Preface
Goal: Explore R Programming language visualization with ggplot2. Provide a bunch of example of plot cases in your fingertip.
Let’s continue our previous ggplot2
journey.
It is easy if we can embrace the grammar.
Distribution
We can start with normal distribution.
The dnorm
method can be used to
calculate the corresponding y-values
for the standard normal distribution
y <- dnorm(x)
Normal Distribution
geom_line
We can start with load required libraries.
Then generate data points for x-axis.
And use dnorm
method to
calculate the corresponding y-values
for a standard normal distribution,
So we can create data frame for plotting.
library(ggplot2)
x <- seq(-5, 5, length.out = 1000)
y <- dnorm(x)
df <- data.frame(x = x, y = y)
This way we can plot the normal distribution using geom_line
.
Then add decoration such as grid, labels and title.
And finally save plot as PNG.
plot <- ggplot(df, aes(x = x, y = y)) +
geom_line(color = "black")
plot <- plot +
theme_minimal() +
theme(
text = element_text(size = 4),
panel.grid = element_blank()) +
labs(
x = "x", y = "Density",
title = "Standard Normal ",
"Distribution with Quantiles")
ggsave("63-normal.png", plot,
width = 800, height = 400, units = "px")
Normal Distribution with Quantiles
geom_area
With above plot we can add quantiles.
First we have to calculate the quantiles, based on defined percentiles mark.
percentiles <- c(25, 50, 75, 100)
quantiles <- quantile(x, probs = percentiles / 100)
And add this shade regions corresponding to percentiles,
to the plot grammar. This can be done by using geom_area
.
for (i in seq_along(quantiles)) {
plot <- plot + geom_area(
data = subset(df,x <= quantiles[i]),
aes(x = x, y = y),
fill = i, alpha = 0.3)
}
The plot result can be shown as follows:
You can obtain the interactive JupyterLab
in this following link:
Kurtosis
With the dnorm
method,
we can simulate kurtosis and skewness.
Let’s make examples of distributions with different levels of kurtosis.

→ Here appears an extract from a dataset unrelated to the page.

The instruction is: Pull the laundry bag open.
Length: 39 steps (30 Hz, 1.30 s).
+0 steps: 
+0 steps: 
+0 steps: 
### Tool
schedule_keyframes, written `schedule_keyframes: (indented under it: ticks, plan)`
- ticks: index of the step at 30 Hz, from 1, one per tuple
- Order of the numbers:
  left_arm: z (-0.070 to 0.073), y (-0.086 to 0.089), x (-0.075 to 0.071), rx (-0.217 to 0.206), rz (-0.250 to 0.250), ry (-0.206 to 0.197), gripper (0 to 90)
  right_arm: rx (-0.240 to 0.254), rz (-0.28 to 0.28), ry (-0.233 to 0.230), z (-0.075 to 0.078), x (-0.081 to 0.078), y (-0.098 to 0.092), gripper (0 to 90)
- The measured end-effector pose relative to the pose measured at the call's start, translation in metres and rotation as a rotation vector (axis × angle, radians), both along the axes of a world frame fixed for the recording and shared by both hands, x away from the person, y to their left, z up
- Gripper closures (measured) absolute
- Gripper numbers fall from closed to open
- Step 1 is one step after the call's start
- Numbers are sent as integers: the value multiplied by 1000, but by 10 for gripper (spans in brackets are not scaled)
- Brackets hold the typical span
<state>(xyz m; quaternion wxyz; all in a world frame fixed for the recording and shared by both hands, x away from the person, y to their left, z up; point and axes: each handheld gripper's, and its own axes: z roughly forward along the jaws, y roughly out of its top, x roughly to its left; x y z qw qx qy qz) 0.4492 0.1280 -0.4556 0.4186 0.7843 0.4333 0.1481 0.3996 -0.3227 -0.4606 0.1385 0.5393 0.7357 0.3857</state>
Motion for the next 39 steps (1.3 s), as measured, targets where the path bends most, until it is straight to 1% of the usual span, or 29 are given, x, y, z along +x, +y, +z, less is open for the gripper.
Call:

- Standard normal distribution (Kurtosis = 0)
- Lower kurtosis
- Higher kurtosis
y_standard <- dnorm(x)
df_standard <- data.frame(x = x, y = y_standard)
y_kurtosis_1 <- dnorm(x, mean = 1, sd = 1)
y_kurtosis_2 <- dnorm(x, mean = 1, sd = 0.5)
y_kurtosis_3 <- dnorm(x, mean = 1, sd = 2)
df_kurtosis_1 <- data.frame(x = x, y = y_kurtosis_1)
df_kurtosis_2 <- data.frame(x = x, y = y_kurtosis_2)
df_kurtosis_3 <- data.frame(x = x, y = y_kurtosis_3)
Then add geom_line
,
for each different levels of kurtosis to the plot grammar.
plot <- ggplot() +
geom_line(data = df_standard, color = "black"
aes(x = x, y = y), linewidth = 0.2) +
geom_line(data = df_kurtosis_1,
aes(x = x, y = y), color = "red",
linetype = "dashed", linewidth = 0.2) +
geom_line(data = df_kurtosis_2,
aes(x = x, y = y), color = "green",
linetype = "dashed", linewidth = 0.2) +
geom_line(data = df_kurtosis_3,
aes(x = x, y = y), color = "blue",
linetype = "dashed", linewidth = 0.2) +
labs(x = "x", y = "Density",
title = "Normal Distribution ",
"with Different Kurtosis") +
scale_linetype_manual(
values = c("solid", "dashed", "dashed", "dashed"),
labels = c(
"Standard Normal", "Standard Kurtosis = 0",
"Lower Kurtosis", "Higher Kurtosis")) +
theme_minimal() +
theme(
text = element_text(size = 4))
The plot result can be shown as follows:
You can obtain the interactive JupyterLab
in this following link:
Skewness
The same can be applied with skewness.
Let’s make examples of distributions with different skewness parameters.
- Negative skewness
- Moderate positive skewness
- High positive skewness
y_standard <- dnorm(x)
df_standard <- data.frame(x = x, y = y_standard)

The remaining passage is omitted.